In previous Vocoderausführungen the V / UV decision for each frequency band performed by comparing a certain measure for the difference between S _w (ω) and S ^ _w (ω) with a certain threshold. The threshold is typically a function of the pitch P and the frequencies in the band. The power can be measured using a threshold that is a function of not only the pitch P and the frequencies in the band, but also the energy of the signal (as in 9 shown), can be improved considerably. By tracking the signal energy, we can estimate the signal energy in the current context relative to the recent development. If the relative energy is low, then the signal is more likely to be unvoiced, and therefore the threshold is set to result in a unilateral decision that favors voicelessness. If the relative energy is high, the signal is likely to be voiced, and therefore the threshold is set to result in a unilateral decision that prefers voicing. The energy-dependent voice threshold is implemented as follows. ξ ₀ should represent an energy measure, which is calculated as follows

where S _w (ω) is defined in (14) and H (ω) is a frequency-dependent weighting function. Various other energy measures could be used instead of (22), for example

Die Absicht besteht darin, ein Maß zu verwenden, das die relative Intensität von jedem Sprachsegment registriert.

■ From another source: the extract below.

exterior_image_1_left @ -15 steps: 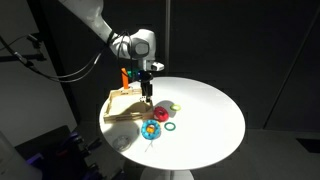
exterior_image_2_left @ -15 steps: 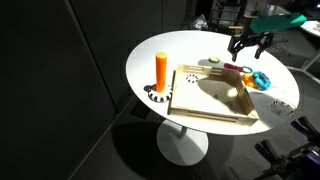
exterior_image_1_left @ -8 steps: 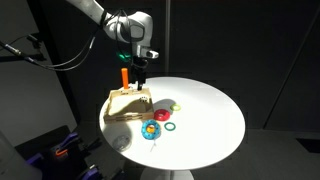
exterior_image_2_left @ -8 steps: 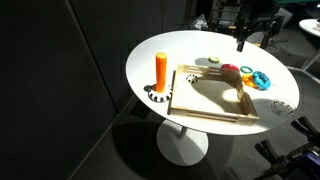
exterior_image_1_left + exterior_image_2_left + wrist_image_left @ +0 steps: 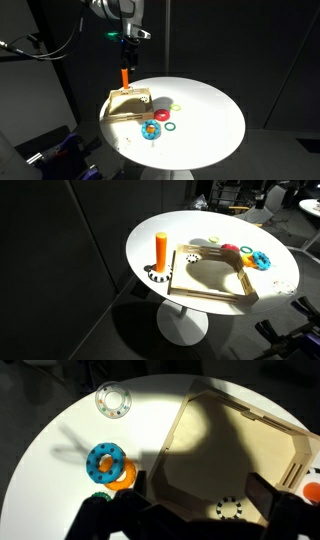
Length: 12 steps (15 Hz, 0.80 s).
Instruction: Take the orange ring off of the tray
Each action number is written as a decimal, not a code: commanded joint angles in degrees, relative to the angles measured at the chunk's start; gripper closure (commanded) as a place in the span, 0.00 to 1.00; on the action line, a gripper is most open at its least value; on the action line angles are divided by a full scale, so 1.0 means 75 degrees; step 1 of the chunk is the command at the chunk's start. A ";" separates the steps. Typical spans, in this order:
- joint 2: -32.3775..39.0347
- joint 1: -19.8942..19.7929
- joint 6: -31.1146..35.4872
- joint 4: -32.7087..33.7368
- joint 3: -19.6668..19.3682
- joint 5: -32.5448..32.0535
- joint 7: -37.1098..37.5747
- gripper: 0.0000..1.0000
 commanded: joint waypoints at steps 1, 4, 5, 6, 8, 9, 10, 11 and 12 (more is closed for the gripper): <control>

Drei Größen, die grob der mittleren lokalen Energie, der maximalen lokalen Energie und der minimalen lokalen Energie entsprechen, werden bei jedem Sprachrahmen gemäß den folgenden Regeln aktualisiert:

The intent is to use a measure that registers the relative intensity of each speech segment. Three quantities, roughly corresponding to the mean local energy, the maximum local energy and the minimum local energy, are updated for each language frame according to the following rules:

Für den ersten Sprachrahmen werden die Werte von ξ_mitt, ξ_max und ξ_min auf eine gewisse willkürliche positive Zahl initialisiert. Die Konstanten γ₀, γ₁, ... γ₄ und μ steuern die Anpassungsfähigkeit des Verfahrens. Typische Werte wären:
γ₀ = 0,067
γ₁ = 0,5
γ₂ = 0,01
γ₃ = 0,5
γ₄ = 0,025
μ = 2,0For the first language frame, the values of ξ _mitt , ξ _max and ξ _{min are} initialized to a certain arbitrary positive number. The constants γ ₀ , γ ₁ , ... γ ₄ and μ control the adaptability of the method. Typical values would be:
γ ₀ = 0.067
γ ₁ = 0.5
γ ₂ = 0.01
γ ₃ = 0.5
γ ₄ = 0.025
μ = 2.0

Die Funktionen in (24), (25) und (26) sind nur Beispiele und andere Funktionen können auch möglich sein. Die Werte von ξ₀, ξ_mitt, ξ_min und ξ_max wirken sich auf die V/UV-Schwellenfunktion wie folgt aus. T(P,ω) soll eine von der Tonhöhe und der Frequenz abhängige Schwelle sein. Wir definieren die neue von der Energie abhängige Schwelle Tξ(P,W)) durch Tξ(P,ω) = T(P,ω)·M(ξ0, ξmitt, ξmin, ξmax) (27)wobei M(ξ₀, ξ_mitt, ξ_min, ξ_max) durch

gegeben ist.The functions in (24), (25) and (26) are only examples and other functions can also be used his. The values of ξ ₀ , ξ _mean , ξ _min and ξ _max affect the V / UV threshold function as follows. T (P, ω) is said to be a threshold dependent on pitch and frequency. We define the new energy-dependent threshold Tξ (P, W)) Tξ (P, ω) = T (P, ω) · M (ξ 0 , ξ mitt , ξ min , ξ Max ) (27) where M (ξ ₀ , ξ _middle , ξ _min , ξ _max ) by

given is.

Typische Werte der Konstanten λ₀, λ₁, λ₂ und ξ_Stille sind:
λ₀ = 0,5
λ₁ = 2,0
λ₂ = 0,0075
ξ_Stille = 200,0Typical values of the constants λ ₀ , λ ₁ , λ ₂ and ξ _silence are:
λ ₀ = 0.5
λ ₁ = 2.0
λ ₂ = 0.0075
ξ _Silence = 200.0

Die V/UV-Information wird durch Vergleichen von D₁, das in (19) definiert ist, mit der von der Energie abhängigen Schwelle

bestimmt. Wenn D₁ geringer ist als die Schwelle, dann wird das 1-te Frequenzband als stimmhaft bestimmt. Ansonsten wird das 1-te Frequenzband als stimmlos bestimmt .The V / UV information is obtained by comparing D ₁ defined in (19) with the energy dependent threshold

certainly. If D _{1 is} less than the threshold, then the 1st frequency band is determined to be voiced. Otherwise, the 1st frequency band is determined to be unvoiced.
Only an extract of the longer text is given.